Originally posted by: Vespasian Is rotated grid supersampling the highest quality implementation of antialiasing?
That's highly debateable, almost any implementation has it's merits and I don't think one can truly pick out any given implementation that is the best at every angle, compatibile with all rendering formats and textures etc.
All in all though, I'd probably give the nod to a truly random RG SSAA implementation as being the best of the 'typical' antialiasing implementations in terms of sheer image quality.
There are certainly more obscure techniques such as prefiltered antialiasing that are almost certainly preferable, but almost all of them have fatal flaws that prevent common usage. For prefiltering that flaw is that it's virtually impossible to implement effectively in a scene in which visibility of any given polygon is not a constant variable... it's great for simple 2D fonts and lines, however it's all but unuseable in consumer level 2D/3D rendering.
Stochastic poisson disk sampling used in combination with SSAA, with 16 samples/pixel might be ideal for games however. It'll reduce aliasing, and the slight increase in noise wouldnt be a big deal for most games.
Of course that's not exactly a viable option as it would effectively kill performance even with the most powerful of graphics cards.
BTW, gamma correct antialiasing is a HIGHLY underrated ability. It's about time that it's being brought to the consumer level in DX9 complaint gaming boards.
It's too bad that consumer level graphics cards have to be so concerned with benchmark performance, otherwise we might see some decent antialiasing implementations.
As is, anything that offers excellent quality usually comes with a performance hit... and 99.9% of reviewers will ignore that benefit in quality and focus purely on the performance hit.

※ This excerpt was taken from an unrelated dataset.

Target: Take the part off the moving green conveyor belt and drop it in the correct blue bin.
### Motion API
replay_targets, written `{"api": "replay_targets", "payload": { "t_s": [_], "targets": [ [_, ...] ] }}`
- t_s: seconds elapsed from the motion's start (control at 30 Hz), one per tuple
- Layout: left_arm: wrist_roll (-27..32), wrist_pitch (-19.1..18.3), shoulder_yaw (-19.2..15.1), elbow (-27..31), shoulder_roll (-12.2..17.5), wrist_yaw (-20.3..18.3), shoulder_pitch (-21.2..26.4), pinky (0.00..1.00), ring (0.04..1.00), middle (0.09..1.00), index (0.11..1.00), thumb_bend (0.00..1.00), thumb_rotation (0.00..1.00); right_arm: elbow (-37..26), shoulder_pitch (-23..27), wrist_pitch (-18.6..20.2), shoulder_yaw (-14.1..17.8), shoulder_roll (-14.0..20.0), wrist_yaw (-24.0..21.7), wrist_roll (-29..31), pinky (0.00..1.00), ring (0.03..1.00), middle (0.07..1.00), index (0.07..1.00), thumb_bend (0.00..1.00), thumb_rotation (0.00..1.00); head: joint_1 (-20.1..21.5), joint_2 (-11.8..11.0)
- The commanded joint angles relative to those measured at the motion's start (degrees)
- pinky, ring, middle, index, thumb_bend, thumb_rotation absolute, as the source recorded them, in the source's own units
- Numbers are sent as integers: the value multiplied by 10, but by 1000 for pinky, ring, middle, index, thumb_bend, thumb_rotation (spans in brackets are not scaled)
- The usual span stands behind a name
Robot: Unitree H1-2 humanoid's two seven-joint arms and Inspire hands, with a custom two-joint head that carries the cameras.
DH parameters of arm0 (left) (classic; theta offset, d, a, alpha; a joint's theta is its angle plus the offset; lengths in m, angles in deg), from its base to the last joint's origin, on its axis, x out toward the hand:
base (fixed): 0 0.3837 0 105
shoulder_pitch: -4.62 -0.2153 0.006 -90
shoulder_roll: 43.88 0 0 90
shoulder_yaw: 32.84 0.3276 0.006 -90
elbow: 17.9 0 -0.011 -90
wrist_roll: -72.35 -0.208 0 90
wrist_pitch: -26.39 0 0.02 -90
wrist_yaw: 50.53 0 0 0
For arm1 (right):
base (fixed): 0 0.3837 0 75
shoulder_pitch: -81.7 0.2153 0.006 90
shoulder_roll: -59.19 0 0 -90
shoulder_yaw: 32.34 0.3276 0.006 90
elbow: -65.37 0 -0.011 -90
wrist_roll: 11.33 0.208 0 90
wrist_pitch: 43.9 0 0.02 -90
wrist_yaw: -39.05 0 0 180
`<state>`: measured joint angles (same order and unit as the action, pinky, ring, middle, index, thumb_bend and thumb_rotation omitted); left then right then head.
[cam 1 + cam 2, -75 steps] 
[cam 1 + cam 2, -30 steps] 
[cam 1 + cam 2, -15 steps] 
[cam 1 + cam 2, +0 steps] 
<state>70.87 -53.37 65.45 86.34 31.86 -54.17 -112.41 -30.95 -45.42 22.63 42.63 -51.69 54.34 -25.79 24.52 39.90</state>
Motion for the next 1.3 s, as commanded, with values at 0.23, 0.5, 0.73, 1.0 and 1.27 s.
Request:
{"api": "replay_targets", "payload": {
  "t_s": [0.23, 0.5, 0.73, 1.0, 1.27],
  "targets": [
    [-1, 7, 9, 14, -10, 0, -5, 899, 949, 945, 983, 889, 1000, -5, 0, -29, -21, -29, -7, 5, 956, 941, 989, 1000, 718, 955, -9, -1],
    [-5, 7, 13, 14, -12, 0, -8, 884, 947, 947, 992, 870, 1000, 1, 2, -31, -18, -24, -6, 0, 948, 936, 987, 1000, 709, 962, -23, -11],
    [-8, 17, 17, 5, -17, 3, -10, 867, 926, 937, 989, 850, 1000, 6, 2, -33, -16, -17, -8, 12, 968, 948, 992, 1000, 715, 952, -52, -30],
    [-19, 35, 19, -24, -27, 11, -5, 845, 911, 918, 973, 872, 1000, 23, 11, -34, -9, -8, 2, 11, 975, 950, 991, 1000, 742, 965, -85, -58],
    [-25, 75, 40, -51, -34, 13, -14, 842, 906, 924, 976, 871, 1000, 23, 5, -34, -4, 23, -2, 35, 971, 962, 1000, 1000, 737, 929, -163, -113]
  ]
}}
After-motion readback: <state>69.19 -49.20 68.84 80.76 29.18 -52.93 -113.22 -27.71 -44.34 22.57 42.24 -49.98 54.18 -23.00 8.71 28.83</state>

The perfect example of that would be IMHO ATi's R200 > R300 transition, that R200's antialiasing implementation is clearly superior in most respects to that used on the R300. The R300 core is capable of the same implementation but ATi refuses to open it up in the drivers as sites would use it as the "highest quality" mode to benchmark... said benchmarks would put them in an unfavourable light as it's performance would be comparatively low.
Public perception even among the enthusiast community would immediately label it as an inferior implementation regardless of quality purely due to it's somewhat lower performance.